>>>>>
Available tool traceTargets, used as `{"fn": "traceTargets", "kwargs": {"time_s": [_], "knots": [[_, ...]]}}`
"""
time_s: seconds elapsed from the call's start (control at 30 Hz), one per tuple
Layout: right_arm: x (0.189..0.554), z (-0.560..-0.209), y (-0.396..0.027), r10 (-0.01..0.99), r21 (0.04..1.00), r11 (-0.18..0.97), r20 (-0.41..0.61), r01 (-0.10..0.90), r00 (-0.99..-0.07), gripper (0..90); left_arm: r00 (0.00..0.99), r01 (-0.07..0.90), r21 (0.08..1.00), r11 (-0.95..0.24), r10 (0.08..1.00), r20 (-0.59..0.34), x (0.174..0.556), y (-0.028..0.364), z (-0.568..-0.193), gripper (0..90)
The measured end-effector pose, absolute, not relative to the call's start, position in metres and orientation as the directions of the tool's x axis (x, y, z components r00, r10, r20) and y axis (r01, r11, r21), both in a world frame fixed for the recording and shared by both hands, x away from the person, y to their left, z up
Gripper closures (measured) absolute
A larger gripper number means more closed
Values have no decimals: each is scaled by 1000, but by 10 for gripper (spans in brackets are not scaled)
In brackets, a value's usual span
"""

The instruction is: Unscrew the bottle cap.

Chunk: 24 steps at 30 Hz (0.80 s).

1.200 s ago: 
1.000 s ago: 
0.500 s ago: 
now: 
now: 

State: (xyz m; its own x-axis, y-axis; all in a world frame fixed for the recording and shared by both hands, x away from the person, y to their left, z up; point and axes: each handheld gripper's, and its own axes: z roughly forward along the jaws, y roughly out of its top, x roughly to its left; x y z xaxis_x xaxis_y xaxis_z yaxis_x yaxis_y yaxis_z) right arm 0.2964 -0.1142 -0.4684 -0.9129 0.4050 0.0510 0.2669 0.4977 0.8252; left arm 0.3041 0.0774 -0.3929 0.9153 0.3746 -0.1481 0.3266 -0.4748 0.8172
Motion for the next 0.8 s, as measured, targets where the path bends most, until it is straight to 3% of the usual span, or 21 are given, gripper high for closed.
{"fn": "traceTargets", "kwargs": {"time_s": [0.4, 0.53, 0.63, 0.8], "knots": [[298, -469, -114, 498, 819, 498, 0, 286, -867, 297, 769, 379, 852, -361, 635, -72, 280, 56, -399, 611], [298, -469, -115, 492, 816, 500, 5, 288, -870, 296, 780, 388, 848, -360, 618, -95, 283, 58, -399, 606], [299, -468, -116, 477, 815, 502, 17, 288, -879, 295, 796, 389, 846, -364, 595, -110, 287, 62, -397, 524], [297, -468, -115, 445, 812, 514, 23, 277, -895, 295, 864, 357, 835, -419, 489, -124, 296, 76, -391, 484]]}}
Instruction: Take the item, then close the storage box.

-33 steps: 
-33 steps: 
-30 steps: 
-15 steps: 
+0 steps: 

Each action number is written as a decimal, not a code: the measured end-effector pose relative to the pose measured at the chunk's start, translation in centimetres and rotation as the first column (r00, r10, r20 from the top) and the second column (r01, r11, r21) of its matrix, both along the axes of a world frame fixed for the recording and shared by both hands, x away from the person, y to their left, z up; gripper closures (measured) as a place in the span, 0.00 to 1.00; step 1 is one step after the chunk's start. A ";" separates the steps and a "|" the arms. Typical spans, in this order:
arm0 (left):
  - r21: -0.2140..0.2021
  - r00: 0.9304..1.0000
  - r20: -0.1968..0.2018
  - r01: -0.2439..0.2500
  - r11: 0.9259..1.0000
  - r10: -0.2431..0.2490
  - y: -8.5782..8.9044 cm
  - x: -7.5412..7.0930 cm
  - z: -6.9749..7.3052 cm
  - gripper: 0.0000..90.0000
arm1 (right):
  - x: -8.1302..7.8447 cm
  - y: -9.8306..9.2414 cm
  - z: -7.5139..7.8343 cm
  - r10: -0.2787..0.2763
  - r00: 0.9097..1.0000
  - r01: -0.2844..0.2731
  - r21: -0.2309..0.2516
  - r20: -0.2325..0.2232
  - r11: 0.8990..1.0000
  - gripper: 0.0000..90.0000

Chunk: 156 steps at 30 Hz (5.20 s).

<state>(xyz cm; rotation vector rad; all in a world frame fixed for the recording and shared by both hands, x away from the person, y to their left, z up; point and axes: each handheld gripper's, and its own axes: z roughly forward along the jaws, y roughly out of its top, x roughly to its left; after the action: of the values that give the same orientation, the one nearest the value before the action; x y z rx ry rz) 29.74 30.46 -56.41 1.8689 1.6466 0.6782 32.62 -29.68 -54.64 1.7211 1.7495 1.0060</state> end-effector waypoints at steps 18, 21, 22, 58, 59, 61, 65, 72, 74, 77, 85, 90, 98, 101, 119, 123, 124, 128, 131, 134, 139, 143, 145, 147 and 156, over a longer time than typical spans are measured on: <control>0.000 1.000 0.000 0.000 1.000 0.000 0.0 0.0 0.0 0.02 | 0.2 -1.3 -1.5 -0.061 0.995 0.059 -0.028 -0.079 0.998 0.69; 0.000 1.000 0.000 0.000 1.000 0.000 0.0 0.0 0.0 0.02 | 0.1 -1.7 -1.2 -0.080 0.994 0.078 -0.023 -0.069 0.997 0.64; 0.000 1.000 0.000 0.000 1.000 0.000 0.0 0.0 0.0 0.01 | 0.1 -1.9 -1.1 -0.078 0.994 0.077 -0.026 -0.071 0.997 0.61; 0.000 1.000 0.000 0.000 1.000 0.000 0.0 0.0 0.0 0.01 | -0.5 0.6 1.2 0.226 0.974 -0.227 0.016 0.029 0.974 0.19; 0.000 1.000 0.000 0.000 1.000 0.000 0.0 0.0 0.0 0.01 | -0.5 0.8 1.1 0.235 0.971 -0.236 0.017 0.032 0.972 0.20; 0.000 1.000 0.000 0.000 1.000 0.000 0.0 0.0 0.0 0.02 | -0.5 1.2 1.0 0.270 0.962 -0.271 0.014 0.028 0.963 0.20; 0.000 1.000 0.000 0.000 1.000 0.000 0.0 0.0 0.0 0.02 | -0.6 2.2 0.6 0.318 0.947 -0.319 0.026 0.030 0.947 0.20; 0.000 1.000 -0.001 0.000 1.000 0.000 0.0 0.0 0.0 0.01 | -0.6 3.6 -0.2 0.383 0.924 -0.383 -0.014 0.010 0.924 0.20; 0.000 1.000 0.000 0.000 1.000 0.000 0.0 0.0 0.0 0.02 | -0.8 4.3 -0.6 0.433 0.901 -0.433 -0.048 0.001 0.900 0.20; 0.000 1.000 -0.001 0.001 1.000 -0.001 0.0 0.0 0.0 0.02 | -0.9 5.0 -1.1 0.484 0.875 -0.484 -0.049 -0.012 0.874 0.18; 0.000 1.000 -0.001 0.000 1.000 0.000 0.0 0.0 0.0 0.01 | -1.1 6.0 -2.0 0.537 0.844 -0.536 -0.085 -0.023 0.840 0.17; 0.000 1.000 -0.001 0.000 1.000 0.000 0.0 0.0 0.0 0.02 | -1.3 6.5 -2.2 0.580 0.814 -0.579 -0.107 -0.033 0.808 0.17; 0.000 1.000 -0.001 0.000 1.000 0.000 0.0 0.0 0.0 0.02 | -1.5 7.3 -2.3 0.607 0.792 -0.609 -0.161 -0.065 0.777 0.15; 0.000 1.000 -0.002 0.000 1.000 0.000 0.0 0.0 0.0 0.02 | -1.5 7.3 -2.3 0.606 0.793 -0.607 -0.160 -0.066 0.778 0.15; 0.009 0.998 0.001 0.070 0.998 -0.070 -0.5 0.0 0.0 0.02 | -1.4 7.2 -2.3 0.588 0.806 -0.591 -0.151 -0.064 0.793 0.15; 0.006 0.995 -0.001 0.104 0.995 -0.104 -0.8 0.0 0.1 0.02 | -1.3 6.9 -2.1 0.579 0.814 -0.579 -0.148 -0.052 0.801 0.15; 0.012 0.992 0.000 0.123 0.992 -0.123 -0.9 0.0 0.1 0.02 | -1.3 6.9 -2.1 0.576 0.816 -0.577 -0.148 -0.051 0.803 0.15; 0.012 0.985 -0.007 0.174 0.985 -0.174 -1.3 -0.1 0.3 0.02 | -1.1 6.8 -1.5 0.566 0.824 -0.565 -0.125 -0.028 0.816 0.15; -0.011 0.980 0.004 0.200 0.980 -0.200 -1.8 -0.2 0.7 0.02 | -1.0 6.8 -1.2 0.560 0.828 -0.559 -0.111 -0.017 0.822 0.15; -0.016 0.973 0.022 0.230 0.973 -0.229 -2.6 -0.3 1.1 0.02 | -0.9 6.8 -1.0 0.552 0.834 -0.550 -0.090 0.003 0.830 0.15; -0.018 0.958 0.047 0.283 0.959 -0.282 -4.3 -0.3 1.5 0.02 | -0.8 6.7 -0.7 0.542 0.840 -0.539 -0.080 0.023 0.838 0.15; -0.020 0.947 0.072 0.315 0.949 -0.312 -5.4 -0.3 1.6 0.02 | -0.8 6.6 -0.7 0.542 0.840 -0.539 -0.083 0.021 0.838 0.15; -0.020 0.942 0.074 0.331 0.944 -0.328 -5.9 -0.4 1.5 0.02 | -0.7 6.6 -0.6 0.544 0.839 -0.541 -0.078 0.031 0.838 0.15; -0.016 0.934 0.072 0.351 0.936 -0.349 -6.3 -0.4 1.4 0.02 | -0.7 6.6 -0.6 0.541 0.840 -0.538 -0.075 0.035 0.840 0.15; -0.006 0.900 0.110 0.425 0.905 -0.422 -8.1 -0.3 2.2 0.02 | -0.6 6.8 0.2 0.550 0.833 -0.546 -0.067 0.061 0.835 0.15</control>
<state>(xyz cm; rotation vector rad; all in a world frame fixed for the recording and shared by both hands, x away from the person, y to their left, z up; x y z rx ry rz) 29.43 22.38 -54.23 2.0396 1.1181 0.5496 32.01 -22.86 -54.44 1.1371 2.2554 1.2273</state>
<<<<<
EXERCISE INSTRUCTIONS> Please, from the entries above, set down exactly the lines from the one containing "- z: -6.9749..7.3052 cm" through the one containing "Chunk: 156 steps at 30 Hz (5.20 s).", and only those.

EXPECTED ANSWER>
  - z: -6.9749..7.3052 cm
  - gripper: 0.0000..90.0000
arm1 (right):
  - x: -8.1302..7.8447 cm
  - y: -9.8306..9.2414 cm
  - z: -7.5139..7.8343 cm
  - r10: -0.2787..0.2763
  - r00: 0.9097..1.0000
  - r01: -0.2844..0.2731
  - r21: -0.2309..0.2516
  - r20: -0.2325..0.2232
  - r11: 0.8990..1.0000
  - gripper: 0.0000..90.0000

Chunk: 156 steps at 30 Hz (5.20 s).

The answer has now been finished.